1. Seiri (Select) – create order and remove what is not necessary
Mark work equipment and materials that you do not need in your work. Remove them from your workspace to make it more organized. At the end of this step
- there will be no unnecessary work equipment or storage items left at your workstation,
- only those machines, equipment and tools that are in regular use will be present, and
- storage areas have been defined for items that are used occasionally.
2. Seiton (Systematize) – define fixed locations for objects
Bring a system to the arrangement of things left at the workplace. Keep in mind how often you use which items and in what order you need them. The goal at the end of this step is to
- have defined locations for materials, machines, and tools,
- have labeled storage boxes, shelves, and stored items, and
- know that all operating and work equipment is in perfect condition.
3. Seiso (Shine) – keep the workplace clean
A clean workplace not only has something to do with hygiene, but also makes deviations between the target and actual condition recognizable. Clean your work equipment to identify and eliminate possible sources of error and damage. At the end of the step
- buildings, cabinets, shelves, machines, tools and the workplace are clean,
- lighting is adequate and in good working order,
- ventilation in the plant is ensured, and
- all cleaning tasks clearly defined.
4. Seiketsu (Standardize) – make the procedure a habit
Work together as a team to develop a procedure that you can standardize in your processes. This makes it easy to change workstations, for example, because every workstation follows the same principle. The aim of this step is
- to create a visual control by appropriate markings like signs, color codes or similar,
- to use the 5S checklist on a regular basis and
- to be aware of one’s respective responsibilities.
5. Shitsuke (Self-discipline) – make the procedure a personal concern
In order to integrate the 5S into everyday work in the long term, one thing in particular is important at the end: every team member must participate. The goal of the fifth phase is therefore
- not only to see the 5S as a requirement, but to live it in the corporate culture,
- make success stories visible, e.g. with before and after pictures, and
- to follow up positive results with rewards and recognition.
Once carried out – everything is already tidy? Only to a limited extent, because it may not stay that way for long. When using the 5S method, it is important to continuously integrate it into the daily work routine. Only when the processes have been internalized will the goal intended by Toyoda Sakichi be achieved: less working time is wasted on activities that do not add value. In order to establish the method in the team, managers in particular have a role model function.

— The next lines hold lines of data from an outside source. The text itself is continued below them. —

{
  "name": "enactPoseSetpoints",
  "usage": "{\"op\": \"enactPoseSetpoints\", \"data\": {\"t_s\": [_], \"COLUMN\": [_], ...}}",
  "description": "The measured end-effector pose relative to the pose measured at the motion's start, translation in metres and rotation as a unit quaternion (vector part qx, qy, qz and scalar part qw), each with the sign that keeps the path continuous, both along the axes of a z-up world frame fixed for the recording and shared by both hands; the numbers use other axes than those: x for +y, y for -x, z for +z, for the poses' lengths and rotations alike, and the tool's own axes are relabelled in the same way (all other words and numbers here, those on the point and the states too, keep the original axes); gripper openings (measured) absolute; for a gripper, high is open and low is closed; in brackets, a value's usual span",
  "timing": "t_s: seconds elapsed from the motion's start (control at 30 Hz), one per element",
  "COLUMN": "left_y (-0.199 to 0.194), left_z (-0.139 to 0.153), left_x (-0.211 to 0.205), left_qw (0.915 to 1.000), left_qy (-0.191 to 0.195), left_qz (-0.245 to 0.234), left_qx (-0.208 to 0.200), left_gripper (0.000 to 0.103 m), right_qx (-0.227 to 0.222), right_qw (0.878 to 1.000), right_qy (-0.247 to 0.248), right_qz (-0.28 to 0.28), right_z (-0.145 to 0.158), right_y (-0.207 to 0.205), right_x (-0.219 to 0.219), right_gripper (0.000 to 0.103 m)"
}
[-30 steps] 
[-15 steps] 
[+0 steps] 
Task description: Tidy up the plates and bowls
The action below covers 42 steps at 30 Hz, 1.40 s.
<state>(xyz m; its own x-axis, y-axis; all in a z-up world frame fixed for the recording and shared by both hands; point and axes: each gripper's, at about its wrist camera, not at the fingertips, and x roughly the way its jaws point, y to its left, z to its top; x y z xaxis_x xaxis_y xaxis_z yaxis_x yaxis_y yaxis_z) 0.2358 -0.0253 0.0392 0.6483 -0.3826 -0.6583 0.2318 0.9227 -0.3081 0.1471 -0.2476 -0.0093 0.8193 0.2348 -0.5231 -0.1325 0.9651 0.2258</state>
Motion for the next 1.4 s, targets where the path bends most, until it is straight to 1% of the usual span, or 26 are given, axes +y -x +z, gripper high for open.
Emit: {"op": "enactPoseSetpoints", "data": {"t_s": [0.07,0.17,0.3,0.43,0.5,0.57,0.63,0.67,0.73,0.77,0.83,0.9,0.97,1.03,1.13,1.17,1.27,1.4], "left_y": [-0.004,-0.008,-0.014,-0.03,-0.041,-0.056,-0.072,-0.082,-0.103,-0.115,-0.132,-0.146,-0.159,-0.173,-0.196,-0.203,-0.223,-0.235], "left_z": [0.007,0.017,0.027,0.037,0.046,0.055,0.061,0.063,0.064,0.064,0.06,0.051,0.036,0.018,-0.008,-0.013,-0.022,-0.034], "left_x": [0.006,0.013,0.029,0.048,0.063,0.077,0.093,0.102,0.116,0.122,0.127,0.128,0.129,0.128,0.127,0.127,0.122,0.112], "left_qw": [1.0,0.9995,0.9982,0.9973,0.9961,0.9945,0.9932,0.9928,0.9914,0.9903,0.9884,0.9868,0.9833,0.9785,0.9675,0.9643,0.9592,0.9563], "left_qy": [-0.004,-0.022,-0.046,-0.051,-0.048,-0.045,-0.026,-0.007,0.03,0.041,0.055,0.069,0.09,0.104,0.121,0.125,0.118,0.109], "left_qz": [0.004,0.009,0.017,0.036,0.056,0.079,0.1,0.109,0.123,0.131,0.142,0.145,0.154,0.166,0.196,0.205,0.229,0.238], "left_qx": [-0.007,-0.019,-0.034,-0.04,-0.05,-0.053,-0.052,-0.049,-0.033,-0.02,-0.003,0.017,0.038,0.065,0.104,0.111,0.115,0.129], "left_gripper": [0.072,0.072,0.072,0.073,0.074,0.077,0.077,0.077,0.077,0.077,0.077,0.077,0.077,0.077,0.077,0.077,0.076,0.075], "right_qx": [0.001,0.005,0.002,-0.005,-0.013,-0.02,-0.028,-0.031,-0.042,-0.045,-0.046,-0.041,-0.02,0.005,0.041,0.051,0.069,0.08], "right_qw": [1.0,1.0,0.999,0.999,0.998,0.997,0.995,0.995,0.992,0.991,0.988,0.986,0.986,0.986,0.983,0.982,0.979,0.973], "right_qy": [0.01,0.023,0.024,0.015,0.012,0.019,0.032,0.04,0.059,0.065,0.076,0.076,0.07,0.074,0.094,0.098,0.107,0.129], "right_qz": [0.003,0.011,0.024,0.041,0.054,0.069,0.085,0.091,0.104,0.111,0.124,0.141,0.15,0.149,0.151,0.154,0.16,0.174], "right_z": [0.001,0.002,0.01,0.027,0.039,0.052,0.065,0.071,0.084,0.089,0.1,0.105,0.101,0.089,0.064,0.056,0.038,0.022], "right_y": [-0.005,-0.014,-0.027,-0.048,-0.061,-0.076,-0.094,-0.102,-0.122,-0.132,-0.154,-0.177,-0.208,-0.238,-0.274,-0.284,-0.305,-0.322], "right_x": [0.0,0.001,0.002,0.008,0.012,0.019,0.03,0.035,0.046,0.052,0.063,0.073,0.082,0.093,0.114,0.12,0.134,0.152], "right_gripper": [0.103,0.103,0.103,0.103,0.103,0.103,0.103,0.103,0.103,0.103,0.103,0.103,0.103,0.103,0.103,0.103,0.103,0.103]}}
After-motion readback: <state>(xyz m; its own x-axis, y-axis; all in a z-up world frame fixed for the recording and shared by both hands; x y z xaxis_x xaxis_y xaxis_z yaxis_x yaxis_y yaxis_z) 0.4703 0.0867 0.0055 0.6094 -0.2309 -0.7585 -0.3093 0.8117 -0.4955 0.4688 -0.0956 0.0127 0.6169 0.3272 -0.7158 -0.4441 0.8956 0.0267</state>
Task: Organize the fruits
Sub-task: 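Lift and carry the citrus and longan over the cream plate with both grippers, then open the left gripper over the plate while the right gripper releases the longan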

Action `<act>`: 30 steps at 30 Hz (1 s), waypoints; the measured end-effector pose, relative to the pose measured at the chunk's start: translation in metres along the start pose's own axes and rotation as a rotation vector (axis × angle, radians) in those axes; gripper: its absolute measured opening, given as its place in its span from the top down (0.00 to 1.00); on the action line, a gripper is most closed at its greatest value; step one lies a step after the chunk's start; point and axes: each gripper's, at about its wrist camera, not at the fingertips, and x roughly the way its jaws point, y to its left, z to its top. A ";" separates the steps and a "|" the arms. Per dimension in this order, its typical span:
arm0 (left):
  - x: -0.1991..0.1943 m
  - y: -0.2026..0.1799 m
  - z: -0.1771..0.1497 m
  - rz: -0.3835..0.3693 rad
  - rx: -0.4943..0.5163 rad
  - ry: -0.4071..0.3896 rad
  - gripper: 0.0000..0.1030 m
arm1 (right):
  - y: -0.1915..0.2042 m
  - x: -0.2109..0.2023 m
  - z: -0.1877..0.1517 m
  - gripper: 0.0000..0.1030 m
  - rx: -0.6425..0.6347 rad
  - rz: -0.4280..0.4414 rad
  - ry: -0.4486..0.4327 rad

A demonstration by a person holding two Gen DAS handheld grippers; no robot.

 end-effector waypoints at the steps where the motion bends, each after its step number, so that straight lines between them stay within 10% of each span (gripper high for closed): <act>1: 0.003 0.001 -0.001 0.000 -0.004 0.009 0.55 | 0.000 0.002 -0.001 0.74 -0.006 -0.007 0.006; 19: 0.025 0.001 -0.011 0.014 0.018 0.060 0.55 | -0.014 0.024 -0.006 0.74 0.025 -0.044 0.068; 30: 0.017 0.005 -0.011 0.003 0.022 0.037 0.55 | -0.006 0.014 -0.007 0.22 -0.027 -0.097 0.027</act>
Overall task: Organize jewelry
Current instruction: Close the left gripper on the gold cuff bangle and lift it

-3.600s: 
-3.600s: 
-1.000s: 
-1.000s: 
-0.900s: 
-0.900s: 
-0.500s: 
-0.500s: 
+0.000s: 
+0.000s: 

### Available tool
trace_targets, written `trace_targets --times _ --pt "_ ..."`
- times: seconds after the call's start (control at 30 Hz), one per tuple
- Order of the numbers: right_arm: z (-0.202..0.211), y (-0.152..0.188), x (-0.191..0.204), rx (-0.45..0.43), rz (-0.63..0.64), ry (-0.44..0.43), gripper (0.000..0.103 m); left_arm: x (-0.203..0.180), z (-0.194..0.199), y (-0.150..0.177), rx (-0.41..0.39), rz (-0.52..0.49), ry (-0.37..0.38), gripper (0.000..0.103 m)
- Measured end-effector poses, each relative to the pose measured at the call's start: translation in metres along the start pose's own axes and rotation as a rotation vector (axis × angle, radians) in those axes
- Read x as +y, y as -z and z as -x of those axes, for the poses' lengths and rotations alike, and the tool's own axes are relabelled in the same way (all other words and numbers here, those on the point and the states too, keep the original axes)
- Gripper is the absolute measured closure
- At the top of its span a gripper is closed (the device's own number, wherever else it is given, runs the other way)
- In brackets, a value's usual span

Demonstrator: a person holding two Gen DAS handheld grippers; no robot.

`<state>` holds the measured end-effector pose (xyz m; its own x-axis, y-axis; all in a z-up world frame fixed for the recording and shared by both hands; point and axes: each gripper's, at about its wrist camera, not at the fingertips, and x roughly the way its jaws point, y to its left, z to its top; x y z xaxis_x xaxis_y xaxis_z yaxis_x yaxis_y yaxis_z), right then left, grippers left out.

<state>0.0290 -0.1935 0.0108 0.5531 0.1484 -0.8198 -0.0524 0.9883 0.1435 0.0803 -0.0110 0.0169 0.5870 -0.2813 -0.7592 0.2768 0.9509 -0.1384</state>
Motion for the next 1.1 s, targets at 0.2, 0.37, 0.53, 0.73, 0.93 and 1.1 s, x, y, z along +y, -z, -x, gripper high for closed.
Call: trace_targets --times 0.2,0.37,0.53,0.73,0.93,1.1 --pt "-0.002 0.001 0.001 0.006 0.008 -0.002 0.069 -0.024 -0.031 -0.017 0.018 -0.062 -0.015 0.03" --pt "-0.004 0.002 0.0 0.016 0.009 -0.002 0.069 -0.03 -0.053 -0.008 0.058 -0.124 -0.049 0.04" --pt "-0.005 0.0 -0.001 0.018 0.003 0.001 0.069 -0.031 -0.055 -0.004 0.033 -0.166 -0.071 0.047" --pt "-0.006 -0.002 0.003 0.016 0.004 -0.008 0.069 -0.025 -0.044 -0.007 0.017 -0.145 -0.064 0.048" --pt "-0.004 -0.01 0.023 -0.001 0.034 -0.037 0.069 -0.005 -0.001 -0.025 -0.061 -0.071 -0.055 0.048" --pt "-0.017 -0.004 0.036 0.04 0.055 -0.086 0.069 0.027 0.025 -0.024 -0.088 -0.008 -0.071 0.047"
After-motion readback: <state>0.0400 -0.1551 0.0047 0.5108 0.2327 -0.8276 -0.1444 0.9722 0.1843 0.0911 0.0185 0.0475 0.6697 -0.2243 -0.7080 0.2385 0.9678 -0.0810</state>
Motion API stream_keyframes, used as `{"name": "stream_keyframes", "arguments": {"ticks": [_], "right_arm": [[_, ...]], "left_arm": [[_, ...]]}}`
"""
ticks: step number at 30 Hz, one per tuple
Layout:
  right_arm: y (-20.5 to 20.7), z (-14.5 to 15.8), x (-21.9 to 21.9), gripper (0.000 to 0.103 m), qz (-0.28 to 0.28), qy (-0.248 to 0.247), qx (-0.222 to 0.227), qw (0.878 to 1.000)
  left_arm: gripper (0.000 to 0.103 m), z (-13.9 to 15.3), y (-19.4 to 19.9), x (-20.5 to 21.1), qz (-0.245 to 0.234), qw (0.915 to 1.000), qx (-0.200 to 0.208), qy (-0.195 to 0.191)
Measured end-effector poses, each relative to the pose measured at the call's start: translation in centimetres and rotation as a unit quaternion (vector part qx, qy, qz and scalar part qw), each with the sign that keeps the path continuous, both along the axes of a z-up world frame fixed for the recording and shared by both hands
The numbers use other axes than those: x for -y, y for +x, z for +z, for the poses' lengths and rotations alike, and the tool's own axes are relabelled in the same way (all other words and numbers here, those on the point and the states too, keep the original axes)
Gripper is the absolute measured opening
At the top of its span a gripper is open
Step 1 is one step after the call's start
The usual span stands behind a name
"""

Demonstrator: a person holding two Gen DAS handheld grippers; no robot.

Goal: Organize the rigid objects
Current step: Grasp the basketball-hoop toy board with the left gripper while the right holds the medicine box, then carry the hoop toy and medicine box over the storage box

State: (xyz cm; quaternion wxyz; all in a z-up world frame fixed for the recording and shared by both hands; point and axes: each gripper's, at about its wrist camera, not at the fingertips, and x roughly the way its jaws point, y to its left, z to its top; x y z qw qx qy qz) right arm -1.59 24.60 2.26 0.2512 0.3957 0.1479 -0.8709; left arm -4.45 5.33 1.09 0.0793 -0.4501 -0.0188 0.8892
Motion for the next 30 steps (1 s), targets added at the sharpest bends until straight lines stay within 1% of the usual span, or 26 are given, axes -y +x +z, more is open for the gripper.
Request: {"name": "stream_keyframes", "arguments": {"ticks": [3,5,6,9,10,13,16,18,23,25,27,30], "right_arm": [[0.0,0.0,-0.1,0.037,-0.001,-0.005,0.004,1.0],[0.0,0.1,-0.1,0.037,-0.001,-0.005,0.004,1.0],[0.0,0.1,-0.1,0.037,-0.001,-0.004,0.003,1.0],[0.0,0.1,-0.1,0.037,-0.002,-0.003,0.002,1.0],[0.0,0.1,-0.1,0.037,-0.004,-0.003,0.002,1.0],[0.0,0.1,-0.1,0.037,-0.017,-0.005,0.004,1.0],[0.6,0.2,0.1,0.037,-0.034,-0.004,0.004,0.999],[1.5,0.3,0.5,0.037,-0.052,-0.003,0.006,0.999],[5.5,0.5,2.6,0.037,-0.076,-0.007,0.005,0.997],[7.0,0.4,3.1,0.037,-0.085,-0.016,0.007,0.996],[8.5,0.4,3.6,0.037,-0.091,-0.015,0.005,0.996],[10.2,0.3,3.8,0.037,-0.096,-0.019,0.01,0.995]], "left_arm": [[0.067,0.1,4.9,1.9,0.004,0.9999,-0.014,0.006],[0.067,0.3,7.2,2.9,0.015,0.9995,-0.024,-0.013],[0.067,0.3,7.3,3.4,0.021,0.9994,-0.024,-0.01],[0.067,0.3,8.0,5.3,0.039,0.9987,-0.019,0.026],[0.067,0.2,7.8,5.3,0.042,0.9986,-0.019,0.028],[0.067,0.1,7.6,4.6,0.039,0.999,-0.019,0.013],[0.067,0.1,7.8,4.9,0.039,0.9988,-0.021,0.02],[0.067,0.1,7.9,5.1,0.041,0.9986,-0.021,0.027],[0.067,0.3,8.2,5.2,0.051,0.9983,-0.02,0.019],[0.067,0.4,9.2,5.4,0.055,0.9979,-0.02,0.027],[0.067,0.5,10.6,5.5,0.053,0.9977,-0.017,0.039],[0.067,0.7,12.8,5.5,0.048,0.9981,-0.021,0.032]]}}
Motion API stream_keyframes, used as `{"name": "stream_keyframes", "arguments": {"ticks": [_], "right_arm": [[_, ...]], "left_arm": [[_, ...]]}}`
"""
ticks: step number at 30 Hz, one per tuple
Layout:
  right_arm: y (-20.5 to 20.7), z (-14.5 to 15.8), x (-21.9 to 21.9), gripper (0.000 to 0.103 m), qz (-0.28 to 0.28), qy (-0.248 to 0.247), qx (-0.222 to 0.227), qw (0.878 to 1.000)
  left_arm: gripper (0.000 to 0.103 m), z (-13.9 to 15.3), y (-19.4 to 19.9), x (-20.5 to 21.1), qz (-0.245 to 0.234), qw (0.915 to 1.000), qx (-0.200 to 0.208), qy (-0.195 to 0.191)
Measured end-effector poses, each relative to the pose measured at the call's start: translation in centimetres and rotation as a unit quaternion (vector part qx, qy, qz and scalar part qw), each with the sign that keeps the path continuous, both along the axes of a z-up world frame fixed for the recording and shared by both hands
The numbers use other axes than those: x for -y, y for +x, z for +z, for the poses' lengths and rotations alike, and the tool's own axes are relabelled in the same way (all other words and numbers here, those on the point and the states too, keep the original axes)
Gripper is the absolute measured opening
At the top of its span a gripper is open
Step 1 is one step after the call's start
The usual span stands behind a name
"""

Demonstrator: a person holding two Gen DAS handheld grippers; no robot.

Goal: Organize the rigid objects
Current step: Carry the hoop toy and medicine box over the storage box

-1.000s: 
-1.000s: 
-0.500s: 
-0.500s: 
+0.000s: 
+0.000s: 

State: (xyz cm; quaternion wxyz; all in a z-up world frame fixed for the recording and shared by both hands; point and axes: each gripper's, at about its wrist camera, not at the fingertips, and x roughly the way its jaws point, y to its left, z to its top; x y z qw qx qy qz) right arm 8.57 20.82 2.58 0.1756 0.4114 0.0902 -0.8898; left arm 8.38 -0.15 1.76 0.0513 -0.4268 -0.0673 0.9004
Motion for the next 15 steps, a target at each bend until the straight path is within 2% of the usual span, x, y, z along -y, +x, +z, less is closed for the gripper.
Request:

5S method in the production industry – and beyond
Having its origins in the production industry, the 5S method still seems to make particular sense in this context. If we compare the premises of manufacturing companies with the offices of service companies, for example, we can assume that there is a greater variety of different work and operating resources in the manufacturing industry – and thus also a greater need to structure the workplace optimally. But even if one considers the current developments with regard to office workplaces, the 5S method could gain in relevance. At the latest when principles such as desk sharing come into use, a neat, clean workplace structured according to certain specifications is a must – because who wants to have to clean up someone else’s mess whilst drinking coffee in the morning?